A shift from steady acceleration toward deceleration would have profound observational and theoretical consequences. Observationally, measurements of distances and growth of structure at multiple redshifts would need to be reconciled with the new expansion history. Theoretically, models would have to explain why dark energy begins to weaken only after billions of years, and particle physicists would be tasked with embedding that behavior into a consistent framework.

Practically, resolving this requires more data and better control of astrophysical systematics. Larger, independent supernova samples, improved host‑galaxy characterisation, and complementary probes such as baryon acoustic oscillations and weak gravitational lensing will be essential. The debate highlights how small methodological choices, like host age corrections, can shift cosmological conclusions when measurements approach percent‑level precision.

Comparison & data

Model Observational signature Long‑term fate
Constant dark energy (Lambda) Steady acceleration across redshift, consistent supernova distances Continued expansion, cold, dilute Universe
Weakening dark energy Declining acceleration at low redshift, altered distance modulus for Type Ia supernovae Possible halt and reversal of expansion, Big Crunch
Strengthening dark energy Increasing acceleration, divergence in large‑scale structure growth Possible Big Rip if divergence accelerates without bound

The table summarizes three broad classes of behaviour. Current datasets including Desi redshifts and calibrated supernova samples probe the low to intermediate redshift window where differences emerge.

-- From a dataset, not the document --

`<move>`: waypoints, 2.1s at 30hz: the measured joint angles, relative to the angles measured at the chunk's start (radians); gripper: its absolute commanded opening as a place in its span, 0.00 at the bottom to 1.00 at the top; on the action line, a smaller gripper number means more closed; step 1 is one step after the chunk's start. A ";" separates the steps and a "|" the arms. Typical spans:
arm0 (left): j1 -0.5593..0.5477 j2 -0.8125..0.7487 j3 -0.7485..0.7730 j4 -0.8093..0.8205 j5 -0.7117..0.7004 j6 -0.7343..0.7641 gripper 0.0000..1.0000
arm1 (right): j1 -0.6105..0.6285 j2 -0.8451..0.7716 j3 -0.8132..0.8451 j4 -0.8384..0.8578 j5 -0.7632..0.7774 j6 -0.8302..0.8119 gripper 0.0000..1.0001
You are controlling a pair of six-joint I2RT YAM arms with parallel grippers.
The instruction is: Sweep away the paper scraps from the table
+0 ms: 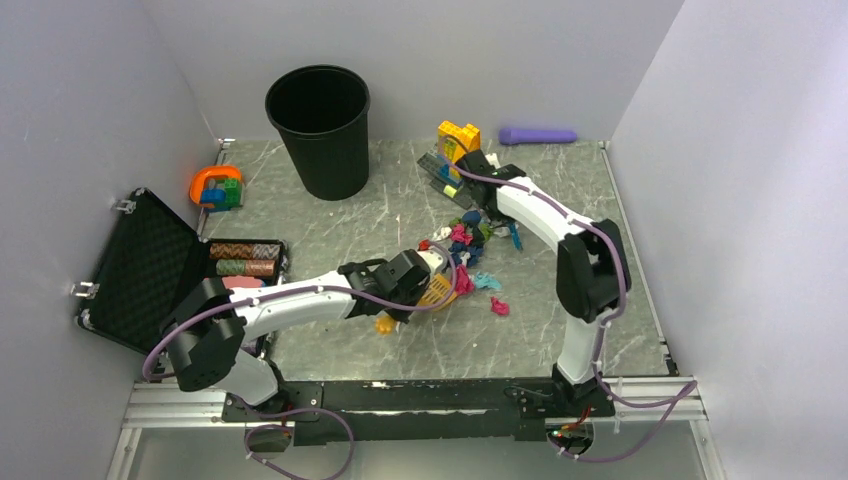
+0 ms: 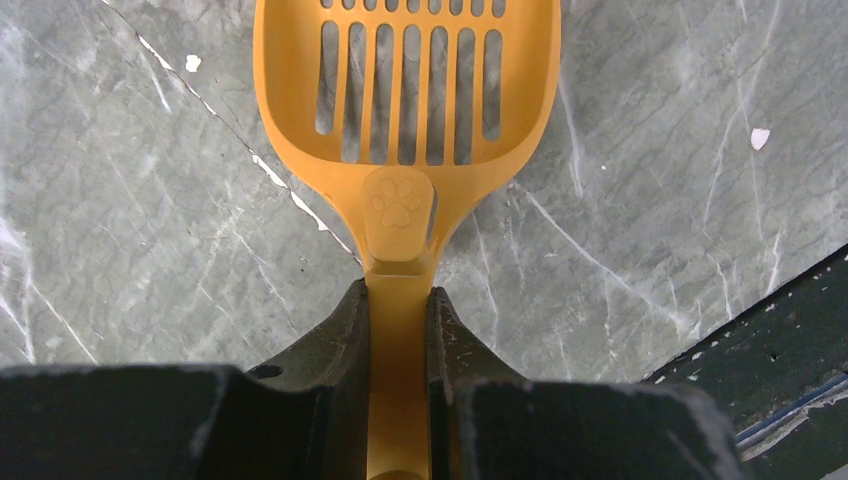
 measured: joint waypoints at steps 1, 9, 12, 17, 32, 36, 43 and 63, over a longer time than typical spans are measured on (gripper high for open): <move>0.003 0.005 0.005 0.000 0.002 0.000 0.00 | 0.001 0.032 0.010 0.002 0.009 -0.018 0.00; 0.021 0.041 0.038 -0.001 0.011 0.008 0.00 | 0.059 0.156 0.081 0.012 -0.047 -0.227 0.00; 0.033 0.058 0.051 0.001 0.018 0.011 0.00 | 0.123 0.156 0.080 0.020 -0.085 -0.301 0.00; 0.051 0.081 0.069 0.005 0.025 0.027 0.00 | 0.227 0.156 0.063 0.029 -0.144 -0.377 0.00; 0.090 0.101 0.075 0.038 0.036 0.088 0.00 | 0.202 -0.058 -0.054 0.033 -0.525 -0.356 0.00; 0.090 0.104 0.072 0.038 0.039 0.108 0.00 | 0.194 -0.103 -0.062 0.020 -0.565 -0.345 0.00; 0.091 0.093 0.035 0.093 0.036 0.112 0.00 | 0.218 -0.212 -0.062 -0.029 -0.606 -0.277 0.00; 0.079 -0.094 -0.058 0.122 -0.068 0.112 0.00 | 0.043 -0.547 -0.218 0.032 -0.247 0.010 0.00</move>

The South Korean recalibration of roughly 300 supernova hosts is one such test; larger samples and cross‑checks are required to shift consensus.

Reactions & quotes

Below are representative responses from project participants and critics, each given in context.

Now with this changing dark energy going up and then down, again, we need a new mechanism. And this could be a shake up for the whole of physics.

Prof Ofer Lehav, University College London, Desi collaborator

This comment accompanied Desi team discussions about the March survey anomalies and highlights how variable dark energy would demand new theoretical ideas.

If dark energy is not constant and it’s getting weakened, this will change the whole paradigm of modern cosmology.

Prof Young Wook Lee, Yonsei University, lead author

Prof Lee made this statement after publishing his RAS paper that applied host galaxy age corrections to historic supernova samples and reported slowing acceleration.

I think that this is just reflecting the messy details of supernovas. The correlation with age is not very tight, so I think it is dangerous to apply a correction.

Prof George Efstathiou, Institute of Astronomy, Cambridge

Prof Efstathiou emphasized caution and attributed the signal to possible astrophysical systematics rather than cosmological change.

Unconfirmed

  • The precise magnitude and sign of the reported change in dark energy remain under debate because systematics in supernova standardization may mimic evolution.
  • The Desi March anomalies and the South Korean recalibration have been partially softened by independent reanalyses but not fully ruled out, so the claimed one‑in‑a‑trillion significance should be interpreted with caution.
  • It is not yet established whether a single new physical mechanism can account for both the Desi hints and the adjusted supernova distances across all redshifts.

Bottom line

The possibility that dark energy evolves is among the most consequential questions in modern cosmology because it determines the Universe’s ultimate fate. Current hints from Desi and a South Korean reanalysis of supernovae are intriguing but not decisive, and they expose how sensitive conclusions are to data treatment and systematic corrections.

Resolving whether the cosmos will expand forever, experience a Big Rip, or eventually collapse in a Big Crunch will require larger, independent datasets and tighter control of astrophysical biases. Over the next decade, coordinated surveys and cross‑method consistency checks should clarify whether we are witnessing a genuine rewrite of cosmology or the subtleties of complex astronomical measurements.